INSTRUCTIONS TO FOLLOW |
Gather from the material every line that contains the string "below".
- Opening Delimiter -
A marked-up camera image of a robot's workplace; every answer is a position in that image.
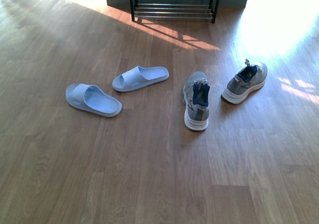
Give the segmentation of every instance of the slide sandal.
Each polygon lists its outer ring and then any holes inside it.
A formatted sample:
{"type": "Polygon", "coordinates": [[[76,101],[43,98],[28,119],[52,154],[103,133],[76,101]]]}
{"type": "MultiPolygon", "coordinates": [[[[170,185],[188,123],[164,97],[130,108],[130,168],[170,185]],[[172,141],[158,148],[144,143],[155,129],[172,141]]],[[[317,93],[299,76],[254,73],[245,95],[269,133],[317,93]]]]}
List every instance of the slide sandal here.
{"type": "Polygon", "coordinates": [[[112,86],[115,90],[120,92],[134,91],[164,81],[168,77],[168,70],[165,67],[144,68],[137,66],[116,77],[112,86]]]}
{"type": "Polygon", "coordinates": [[[122,109],[122,104],[105,94],[99,87],[86,84],[72,84],[65,91],[68,103],[83,111],[104,117],[114,117],[122,109]]]}

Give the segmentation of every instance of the shoe sole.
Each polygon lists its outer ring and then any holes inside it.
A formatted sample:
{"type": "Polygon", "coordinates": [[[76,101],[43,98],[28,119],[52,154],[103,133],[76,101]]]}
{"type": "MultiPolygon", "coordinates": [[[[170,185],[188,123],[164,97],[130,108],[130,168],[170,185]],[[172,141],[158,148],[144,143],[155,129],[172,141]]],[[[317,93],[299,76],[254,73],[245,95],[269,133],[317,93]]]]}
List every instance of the shoe sole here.
{"type": "Polygon", "coordinates": [[[235,104],[235,105],[239,104],[239,103],[243,102],[244,99],[246,99],[246,97],[249,95],[249,93],[262,88],[265,84],[265,81],[266,80],[264,80],[262,83],[260,83],[258,85],[255,85],[255,86],[249,88],[246,92],[244,92],[241,95],[236,95],[236,94],[230,92],[230,90],[226,88],[224,90],[224,92],[222,93],[222,97],[232,104],[235,104]]]}
{"type": "Polygon", "coordinates": [[[205,129],[207,129],[208,127],[208,119],[204,120],[204,121],[196,121],[196,120],[192,120],[189,115],[188,115],[188,110],[187,110],[187,103],[185,102],[185,98],[184,98],[184,89],[182,92],[182,100],[184,102],[184,104],[186,104],[186,109],[185,109],[185,113],[184,113],[184,122],[187,128],[194,130],[194,131],[203,131],[205,129]]]}

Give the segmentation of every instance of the running shoe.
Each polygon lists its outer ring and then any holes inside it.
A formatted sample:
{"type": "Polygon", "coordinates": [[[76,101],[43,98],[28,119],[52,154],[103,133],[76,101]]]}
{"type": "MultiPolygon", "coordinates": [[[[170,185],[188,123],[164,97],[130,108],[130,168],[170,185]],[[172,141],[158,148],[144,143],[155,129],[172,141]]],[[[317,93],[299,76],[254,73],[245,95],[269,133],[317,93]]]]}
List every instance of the running shoe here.
{"type": "Polygon", "coordinates": [[[183,102],[186,104],[184,121],[187,128],[201,131],[208,127],[208,93],[207,77],[201,71],[194,72],[183,87],[183,102]]]}
{"type": "Polygon", "coordinates": [[[247,65],[228,83],[222,97],[232,104],[241,103],[252,91],[262,88],[266,81],[267,66],[264,63],[250,64],[246,59],[247,65]]]}

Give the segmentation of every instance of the shoe rack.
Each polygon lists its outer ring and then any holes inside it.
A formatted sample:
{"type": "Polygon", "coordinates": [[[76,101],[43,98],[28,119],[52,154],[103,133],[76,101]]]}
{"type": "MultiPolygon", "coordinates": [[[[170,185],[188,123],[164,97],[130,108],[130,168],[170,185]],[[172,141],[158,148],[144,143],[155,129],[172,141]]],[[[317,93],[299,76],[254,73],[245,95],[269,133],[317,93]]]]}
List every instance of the shoe rack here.
{"type": "Polygon", "coordinates": [[[207,4],[139,3],[130,0],[132,21],[136,18],[209,19],[215,23],[219,0],[207,4]]]}

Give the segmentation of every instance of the shoe heel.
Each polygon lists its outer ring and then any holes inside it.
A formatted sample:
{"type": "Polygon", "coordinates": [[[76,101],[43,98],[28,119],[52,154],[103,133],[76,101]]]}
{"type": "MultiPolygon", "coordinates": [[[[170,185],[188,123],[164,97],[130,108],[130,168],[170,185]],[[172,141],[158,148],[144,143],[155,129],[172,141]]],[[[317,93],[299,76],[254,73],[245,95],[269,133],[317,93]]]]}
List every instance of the shoe heel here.
{"type": "Polygon", "coordinates": [[[204,121],[192,120],[188,116],[187,108],[186,108],[185,114],[184,114],[184,121],[185,121],[186,127],[191,129],[191,130],[194,130],[194,131],[203,131],[203,130],[207,129],[207,127],[208,127],[208,119],[206,119],[204,121]]]}

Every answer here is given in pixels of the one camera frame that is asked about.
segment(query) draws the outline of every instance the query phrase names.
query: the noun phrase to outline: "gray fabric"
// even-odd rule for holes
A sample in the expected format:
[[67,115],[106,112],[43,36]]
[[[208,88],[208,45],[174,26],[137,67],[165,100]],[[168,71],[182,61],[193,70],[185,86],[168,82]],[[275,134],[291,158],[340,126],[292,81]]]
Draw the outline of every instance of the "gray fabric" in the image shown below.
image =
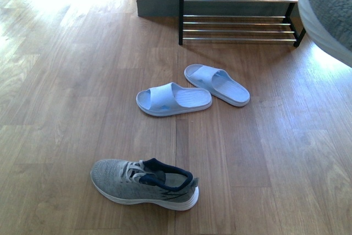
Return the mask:
[[309,0],[324,28],[352,51],[352,0]]

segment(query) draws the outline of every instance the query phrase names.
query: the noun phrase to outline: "chrome rod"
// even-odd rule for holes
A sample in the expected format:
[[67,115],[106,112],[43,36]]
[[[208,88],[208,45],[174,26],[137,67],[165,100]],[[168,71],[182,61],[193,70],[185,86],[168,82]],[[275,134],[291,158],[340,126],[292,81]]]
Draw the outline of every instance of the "chrome rod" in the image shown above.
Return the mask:
[[279,3],[297,3],[298,0],[184,0],[184,1],[217,1],[217,2],[279,2]]
[[191,25],[252,25],[252,26],[289,26],[289,23],[242,23],[242,22],[193,22],[185,21],[183,24]]
[[270,34],[293,34],[294,31],[264,31],[264,30],[183,30],[186,32],[214,32],[214,33],[270,33]]
[[226,16],[226,15],[183,15],[187,18],[270,18],[270,19],[284,19],[285,16]]
[[204,40],[204,41],[296,41],[296,39],[249,39],[249,38],[202,38],[185,37],[184,40]]

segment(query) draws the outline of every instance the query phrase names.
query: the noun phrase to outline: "laminate flooring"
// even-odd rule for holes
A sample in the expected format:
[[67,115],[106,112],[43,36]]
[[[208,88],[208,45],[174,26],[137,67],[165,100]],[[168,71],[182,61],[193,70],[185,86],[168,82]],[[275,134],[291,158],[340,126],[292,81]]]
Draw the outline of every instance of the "laminate flooring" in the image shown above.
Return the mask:
[[[155,118],[136,94],[193,63],[251,100]],[[350,235],[352,69],[300,47],[178,45],[177,18],[136,0],[0,0],[0,234]],[[119,205],[100,159],[152,157],[199,177],[188,211]]]

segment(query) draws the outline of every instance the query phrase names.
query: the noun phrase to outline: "sunlight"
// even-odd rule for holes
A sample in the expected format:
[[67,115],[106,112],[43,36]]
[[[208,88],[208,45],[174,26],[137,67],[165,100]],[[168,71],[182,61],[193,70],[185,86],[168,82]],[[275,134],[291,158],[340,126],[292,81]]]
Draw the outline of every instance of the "sunlight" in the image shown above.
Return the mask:
[[334,57],[328,55],[326,52],[321,50],[316,44],[311,46],[311,58],[315,61],[316,66],[321,70],[332,70],[335,72],[350,72],[351,68],[346,64],[340,62]]

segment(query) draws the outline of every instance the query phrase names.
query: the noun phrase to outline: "white shoelace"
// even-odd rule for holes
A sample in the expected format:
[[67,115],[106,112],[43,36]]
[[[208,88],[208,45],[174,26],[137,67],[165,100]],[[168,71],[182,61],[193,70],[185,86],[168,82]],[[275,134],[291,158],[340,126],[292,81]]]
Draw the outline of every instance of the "white shoelace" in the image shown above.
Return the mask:
[[125,180],[127,183],[138,183],[139,178],[145,176],[147,173],[150,173],[144,171],[144,164],[142,160],[139,162],[128,162],[125,168],[126,169],[122,170],[120,178],[121,181]]

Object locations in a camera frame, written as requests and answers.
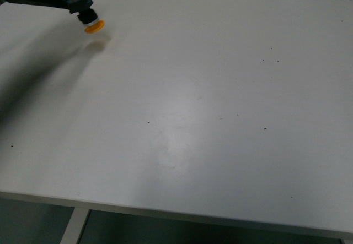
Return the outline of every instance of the floor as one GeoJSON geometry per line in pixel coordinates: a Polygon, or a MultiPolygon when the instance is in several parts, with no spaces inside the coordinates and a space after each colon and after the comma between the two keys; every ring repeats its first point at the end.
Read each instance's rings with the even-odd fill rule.
{"type": "MultiPolygon", "coordinates": [[[[1,244],[60,244],[73,208],[0,199],[1,244]]],[[[340,244],[337,239],[92,211],[79,244],[340,244]]]]}

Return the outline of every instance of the table top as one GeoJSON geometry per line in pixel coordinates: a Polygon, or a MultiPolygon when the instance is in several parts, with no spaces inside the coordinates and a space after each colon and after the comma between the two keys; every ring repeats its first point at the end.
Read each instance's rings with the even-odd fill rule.
{"type": "Polygon", "coordinates": [[[1,197],[353,236],[353,0],[94,1],[0,6],[1,197]]]}

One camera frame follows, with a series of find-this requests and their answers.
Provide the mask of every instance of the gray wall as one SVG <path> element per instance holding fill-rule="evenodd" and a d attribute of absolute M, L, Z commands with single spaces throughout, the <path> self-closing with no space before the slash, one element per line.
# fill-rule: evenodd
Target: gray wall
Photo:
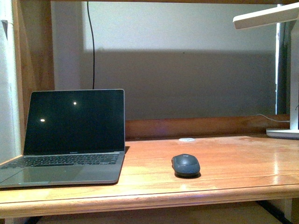
<path fill-rule="evenodd" d="M 127 119 L 275 113 L 276 26 L 235 30 L 274 6 L 90 2 L 95 88 L 122 88 Z M 56 89 L 90 89 L 86 3 L 53 2 Z"/>

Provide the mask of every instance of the laptop screen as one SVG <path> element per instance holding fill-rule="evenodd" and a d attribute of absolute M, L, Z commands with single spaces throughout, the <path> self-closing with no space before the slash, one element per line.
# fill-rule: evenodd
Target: laptop screen
<path fill-rule="evenodd" d="M 24 154 L 124 151 L 124 90 L 31 94 Z"/>

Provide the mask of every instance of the desk surface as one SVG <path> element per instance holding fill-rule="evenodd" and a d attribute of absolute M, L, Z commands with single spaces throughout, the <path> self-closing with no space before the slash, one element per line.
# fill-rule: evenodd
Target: desk surface
<path fill-rule="evenodd" d="M 299 141 L 263 135 L 128 141 L 119 182 L 0 190 L 0 217 L 29 217 L 299 197 Z M 195 155 L 201 176 L 174 176 L 171 158 Z"/>

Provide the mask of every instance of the white desk lamp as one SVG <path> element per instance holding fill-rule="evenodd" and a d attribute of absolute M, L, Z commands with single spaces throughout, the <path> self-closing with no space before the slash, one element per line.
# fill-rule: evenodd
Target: white desk lamp
<path fill-rule="evenodd" d="M 233 23 L 236 29 L 246 29 L 292 20 L 299 20 L 299 2 L 254 13 L 239 15 L 233 19 Z M 291 31 L 290 90 L 290 129 L 267 129 L 267 135 L 270 137 L 299 139 L 299 22 L 295 23 L 295 26 Z"/>

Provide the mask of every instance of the wireless mouse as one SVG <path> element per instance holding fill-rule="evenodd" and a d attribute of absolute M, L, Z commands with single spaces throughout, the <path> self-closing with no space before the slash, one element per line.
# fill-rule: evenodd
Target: wireless mouse
<path fill-rule="evenodd" d="M 177 155 L 172 158 L 171 162 L 177 177 L 197 177 L 199 175 L 200 165 L 193 155 Z"/>

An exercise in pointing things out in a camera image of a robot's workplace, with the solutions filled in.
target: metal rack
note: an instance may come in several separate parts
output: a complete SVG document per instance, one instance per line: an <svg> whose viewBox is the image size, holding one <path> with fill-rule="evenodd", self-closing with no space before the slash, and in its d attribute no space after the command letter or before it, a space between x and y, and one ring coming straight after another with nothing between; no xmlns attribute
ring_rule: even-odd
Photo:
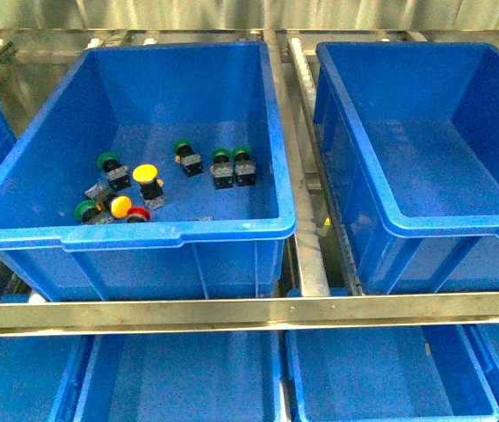
<svg viewBox="0 0 499 422"><path fill-rule="evenodd" d="M0 304L0 336L499 322L499 293L361 294L348 245L345 241L338 244L332 226L322 224L330 206L322 189L322 163L315 148L310 109L311 81L318 71L318 42L458 40L490 42L499 47L499 31L0 30L5 46L0 51L0 102L16 135L94 38L115 47L142 45L146 39L162 43L267 43L298 216L297 231L287 241L283 277L271 299ZM289 43L292 38L300 40L297 47ZM301 57L306 57L305 66ZM18 284L14 277L0 262L0 299L6 287L9 290ZM352 296L329 296L330 287L342 285ZM295 287L302 297L287 298L287 291Z"/></svg>

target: bin rim
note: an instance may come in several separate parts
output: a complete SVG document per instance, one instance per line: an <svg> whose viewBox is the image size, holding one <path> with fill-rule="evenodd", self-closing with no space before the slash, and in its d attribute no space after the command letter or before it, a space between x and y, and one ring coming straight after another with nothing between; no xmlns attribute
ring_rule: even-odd
<svg viewBox="0 0 499 422"><path fill-rule="evenodd" d="M329 49L331 47L361 46L365 48L397 47L415 49L440 49L450 47L473 47L482 52L488 50L499 56L499 48L487 43L469 42L322 42L316 47L316 54L324 71L326 81L337 107L348 128L353 145L361 151L357 154L358 162L365 178L369 191L374 198L375 206L380 214L385 229L397 237L442 237L442 236L496 236L499 238L499 215L459 215L439 217L408 217L404 215L396 202L394 194L382 170L382 166L365 127L359 118L351 96L347 91L343 79Z"/></svg>
<svg viewBox="0 0 499 422"><path fill-rule="evenodd" d="M253 240L283 240L296 229L293 192L286 160L284 136L281 127L277 94L274 88L271 60L267 45L262 41L235 41L223 43L158 44L144 47L100 47L82 52L64 78L39 109L21 135L8 157L0 165L0 187L18 164L44 119L55 108L62 93L73 81L84 61L93 55L110 51L142 51L157 54L162 49L221 48L236 46L258 49L259 68L263 78L264 104L271 145L271 164L275 176L278 213L265 219L151 222L149 224L106 224L48 226L37 228L0 229L0 251L62 247L65 251L127 250L179 247L194 242L229 242Z"/></svg>

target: metal shelf frame
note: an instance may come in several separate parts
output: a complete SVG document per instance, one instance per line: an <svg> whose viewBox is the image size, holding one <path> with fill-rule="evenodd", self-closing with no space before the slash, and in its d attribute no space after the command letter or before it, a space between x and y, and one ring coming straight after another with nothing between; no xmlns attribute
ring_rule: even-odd
<svg viewBox="0 0 499 422"><path fill-rule="evenodd" d="M141 46L147 38L157 42L263 40L271 55L298 218L296 233L287 241L284 276L276 297L0 304L0 336L499 323L499 293L362 295L348 245L345 241L326 243L325 233L333 229L319 224L329 215L330 206L322 190L322 162L307 100L307 84L317 72L317 42L462 40L486 41L499 47L499 31L0 30L0 38L10 43L0 55L0 100L17 135L91 38L115 47ZM300 39L300 52L289 48L292 38ZM306 57L306 71L299 67L295 54ZM36 90L34 71L45 75ZM344 257L341 262L327 258L332 246ZM340 280L331 275L334 271L341 274ZM0 299L12 277L0 262ZM329 288L342 282L351 295L329 296ZM302 297L285 297L290 288L299 288Z"/></svg>

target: yellow mushroom button
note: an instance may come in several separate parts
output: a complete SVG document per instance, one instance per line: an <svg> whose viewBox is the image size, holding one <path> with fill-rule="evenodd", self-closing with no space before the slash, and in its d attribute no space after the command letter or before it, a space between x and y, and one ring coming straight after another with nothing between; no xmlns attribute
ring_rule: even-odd
<svg viewBox="0 0 499 422"><path fill-rule="evenodd" d="M133 202L127 196L118 196L111 202L111 214L115 218L125 218Z"/></svg>
<svg viewBox="0 0 499 422"><path fill-rule="evenodd" d="M158 169L152 164L143 164L136 167L133 171L133 179L138 183L150 183L158 175Z"/></svg>

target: metal shelf rail
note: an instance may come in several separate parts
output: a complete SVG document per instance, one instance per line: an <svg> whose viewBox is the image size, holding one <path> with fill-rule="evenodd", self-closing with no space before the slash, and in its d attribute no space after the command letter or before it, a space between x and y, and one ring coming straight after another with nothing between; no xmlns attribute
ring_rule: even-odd
<svg viewBox="0 0 499 422"><path fill-rule="evenodd" d="M320 188L322 163L315 150L311 120L315 44L323 40L487 41L499 47L499 31L128 31L0 30L0 101L19 135L58 80L91 39L105 46L153 42L263 40L271 54L275 89L286 138L298 228L287 242L279 291L300 289L302 297L267 299L41 302L0 304L0 336L140 333L161 331L284 330L304 328L464 324L499 322L499 293L367 296L361 294L349 247L344 259L326 258L332 245L320 236L329 198ZM352 295L330 297L336 285L327 274L334 266ZM0 262L0 298L13 274Z"/></svg>

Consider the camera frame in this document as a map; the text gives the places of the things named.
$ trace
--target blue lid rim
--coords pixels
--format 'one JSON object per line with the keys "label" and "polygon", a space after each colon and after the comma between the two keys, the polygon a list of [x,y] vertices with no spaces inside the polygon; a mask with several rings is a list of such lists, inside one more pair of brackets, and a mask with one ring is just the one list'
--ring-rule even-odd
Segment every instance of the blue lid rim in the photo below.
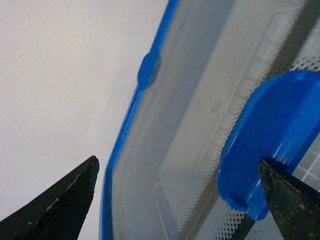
- Closing Delimiter -
WRITTEN RESPONSE |
Draw the outline of every instance of the "gray fabric" in the image shown below.
Segment every instance of the blue lid rim in the photo below.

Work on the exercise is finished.